Report every line below that carries the word "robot".

◆ PROVIDED DATA:
--- START ---
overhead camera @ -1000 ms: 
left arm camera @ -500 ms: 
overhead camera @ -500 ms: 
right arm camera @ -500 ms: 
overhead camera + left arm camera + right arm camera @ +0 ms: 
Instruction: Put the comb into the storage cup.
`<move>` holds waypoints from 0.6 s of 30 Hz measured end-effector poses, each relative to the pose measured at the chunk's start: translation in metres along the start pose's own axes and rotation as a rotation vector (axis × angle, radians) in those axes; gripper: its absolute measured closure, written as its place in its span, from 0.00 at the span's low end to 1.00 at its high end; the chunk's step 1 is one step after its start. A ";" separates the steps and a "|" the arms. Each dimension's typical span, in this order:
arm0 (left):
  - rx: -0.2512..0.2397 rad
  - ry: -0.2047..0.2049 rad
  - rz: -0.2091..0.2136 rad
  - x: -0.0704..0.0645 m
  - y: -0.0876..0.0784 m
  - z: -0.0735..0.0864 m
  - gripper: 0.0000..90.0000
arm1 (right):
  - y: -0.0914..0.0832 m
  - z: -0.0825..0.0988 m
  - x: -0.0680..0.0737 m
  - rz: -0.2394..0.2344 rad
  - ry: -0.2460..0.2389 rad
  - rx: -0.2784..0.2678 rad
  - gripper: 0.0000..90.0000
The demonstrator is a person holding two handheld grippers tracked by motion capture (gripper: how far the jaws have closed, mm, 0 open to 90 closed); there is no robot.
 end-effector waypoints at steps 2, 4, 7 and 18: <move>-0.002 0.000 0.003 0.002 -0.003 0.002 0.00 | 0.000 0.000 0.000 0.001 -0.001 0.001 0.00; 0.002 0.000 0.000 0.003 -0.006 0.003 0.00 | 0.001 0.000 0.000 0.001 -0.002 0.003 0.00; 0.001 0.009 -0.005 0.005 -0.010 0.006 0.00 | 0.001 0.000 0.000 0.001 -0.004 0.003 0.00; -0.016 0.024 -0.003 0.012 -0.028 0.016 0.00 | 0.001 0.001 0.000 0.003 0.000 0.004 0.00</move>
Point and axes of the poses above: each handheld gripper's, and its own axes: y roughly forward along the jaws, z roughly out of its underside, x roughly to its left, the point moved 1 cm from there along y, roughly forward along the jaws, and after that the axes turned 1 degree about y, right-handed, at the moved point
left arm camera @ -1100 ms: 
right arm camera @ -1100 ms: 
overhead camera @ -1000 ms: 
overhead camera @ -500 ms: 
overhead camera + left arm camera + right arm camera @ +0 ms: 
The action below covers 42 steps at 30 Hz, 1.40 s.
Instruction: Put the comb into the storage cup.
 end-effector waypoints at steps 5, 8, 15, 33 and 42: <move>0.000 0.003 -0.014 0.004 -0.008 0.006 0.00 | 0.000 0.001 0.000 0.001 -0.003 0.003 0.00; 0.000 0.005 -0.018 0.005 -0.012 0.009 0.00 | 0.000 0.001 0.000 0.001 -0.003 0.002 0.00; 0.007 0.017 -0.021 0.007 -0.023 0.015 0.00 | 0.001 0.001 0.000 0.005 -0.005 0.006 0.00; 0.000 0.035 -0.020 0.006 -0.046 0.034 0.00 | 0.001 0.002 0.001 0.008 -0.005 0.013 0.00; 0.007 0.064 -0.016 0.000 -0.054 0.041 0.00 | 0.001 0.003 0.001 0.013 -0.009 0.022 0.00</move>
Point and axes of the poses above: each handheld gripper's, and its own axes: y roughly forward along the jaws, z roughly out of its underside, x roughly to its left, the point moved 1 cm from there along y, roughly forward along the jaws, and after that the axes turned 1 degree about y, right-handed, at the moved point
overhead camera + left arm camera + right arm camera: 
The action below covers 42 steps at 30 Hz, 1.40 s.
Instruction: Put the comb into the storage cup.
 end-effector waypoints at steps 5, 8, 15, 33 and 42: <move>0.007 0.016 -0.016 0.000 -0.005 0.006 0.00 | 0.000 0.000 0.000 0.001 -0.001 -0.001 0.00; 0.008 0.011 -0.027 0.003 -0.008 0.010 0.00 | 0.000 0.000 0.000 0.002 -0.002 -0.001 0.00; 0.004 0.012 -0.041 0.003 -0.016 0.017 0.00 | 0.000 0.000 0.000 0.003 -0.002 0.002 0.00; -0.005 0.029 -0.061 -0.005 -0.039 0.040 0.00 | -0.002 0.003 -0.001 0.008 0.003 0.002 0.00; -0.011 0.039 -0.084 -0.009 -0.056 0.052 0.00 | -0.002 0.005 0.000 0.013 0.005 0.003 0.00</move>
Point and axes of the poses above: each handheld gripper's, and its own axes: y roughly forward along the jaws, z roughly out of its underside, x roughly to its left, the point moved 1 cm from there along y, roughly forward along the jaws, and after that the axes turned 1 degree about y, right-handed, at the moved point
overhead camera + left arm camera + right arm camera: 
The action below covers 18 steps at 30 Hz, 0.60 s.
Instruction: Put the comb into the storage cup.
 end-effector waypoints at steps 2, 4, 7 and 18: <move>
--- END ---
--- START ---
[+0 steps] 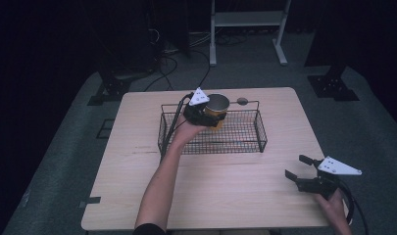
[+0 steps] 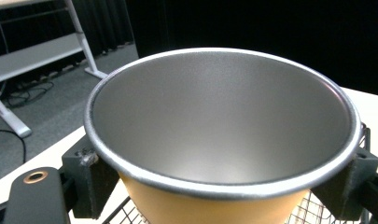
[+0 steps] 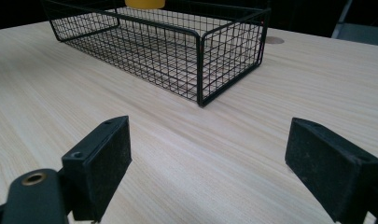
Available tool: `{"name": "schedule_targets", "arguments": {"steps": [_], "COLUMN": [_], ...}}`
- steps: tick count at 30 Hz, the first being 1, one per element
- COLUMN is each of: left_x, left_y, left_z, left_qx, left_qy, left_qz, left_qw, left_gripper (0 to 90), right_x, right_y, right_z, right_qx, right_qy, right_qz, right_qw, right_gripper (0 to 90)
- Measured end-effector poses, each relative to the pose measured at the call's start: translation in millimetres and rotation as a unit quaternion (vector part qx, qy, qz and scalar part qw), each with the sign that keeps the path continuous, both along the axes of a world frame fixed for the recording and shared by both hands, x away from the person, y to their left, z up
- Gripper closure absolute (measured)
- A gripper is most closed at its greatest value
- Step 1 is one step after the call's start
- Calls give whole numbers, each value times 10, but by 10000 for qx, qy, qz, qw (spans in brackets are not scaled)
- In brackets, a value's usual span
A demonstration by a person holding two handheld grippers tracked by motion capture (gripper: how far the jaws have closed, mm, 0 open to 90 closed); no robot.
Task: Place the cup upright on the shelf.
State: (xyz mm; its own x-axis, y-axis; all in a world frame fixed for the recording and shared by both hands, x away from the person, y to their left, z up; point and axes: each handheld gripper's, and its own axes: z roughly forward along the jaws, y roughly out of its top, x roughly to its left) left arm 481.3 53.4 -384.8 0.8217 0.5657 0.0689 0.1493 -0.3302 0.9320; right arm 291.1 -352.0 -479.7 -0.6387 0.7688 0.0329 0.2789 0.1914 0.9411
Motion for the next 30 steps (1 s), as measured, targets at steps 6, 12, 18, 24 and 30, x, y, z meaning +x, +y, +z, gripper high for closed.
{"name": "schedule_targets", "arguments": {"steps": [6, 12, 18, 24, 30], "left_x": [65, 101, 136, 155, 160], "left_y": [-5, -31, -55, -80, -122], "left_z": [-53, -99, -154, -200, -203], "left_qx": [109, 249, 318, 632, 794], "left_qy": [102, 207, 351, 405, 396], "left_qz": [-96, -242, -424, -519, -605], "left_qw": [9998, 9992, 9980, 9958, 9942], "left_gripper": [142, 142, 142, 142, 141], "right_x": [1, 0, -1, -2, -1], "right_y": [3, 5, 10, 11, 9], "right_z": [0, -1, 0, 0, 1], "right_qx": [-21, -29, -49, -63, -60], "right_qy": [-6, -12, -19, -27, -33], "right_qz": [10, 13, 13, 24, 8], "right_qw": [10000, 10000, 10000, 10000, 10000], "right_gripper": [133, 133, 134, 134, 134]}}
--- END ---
◆ RESPONSE TO THIS TASK:
The demonstrator is a person holding two handheld grippers tracked by motion capture (gripper: how far the jaws have closed, mm, 0 open to 90 closed); there is no robot.
A demonstration by a person holding two handheld grippers tracked by motion capture (gripper: how far the jaws have closed, mm, 0 open to 90 closed); no robot.

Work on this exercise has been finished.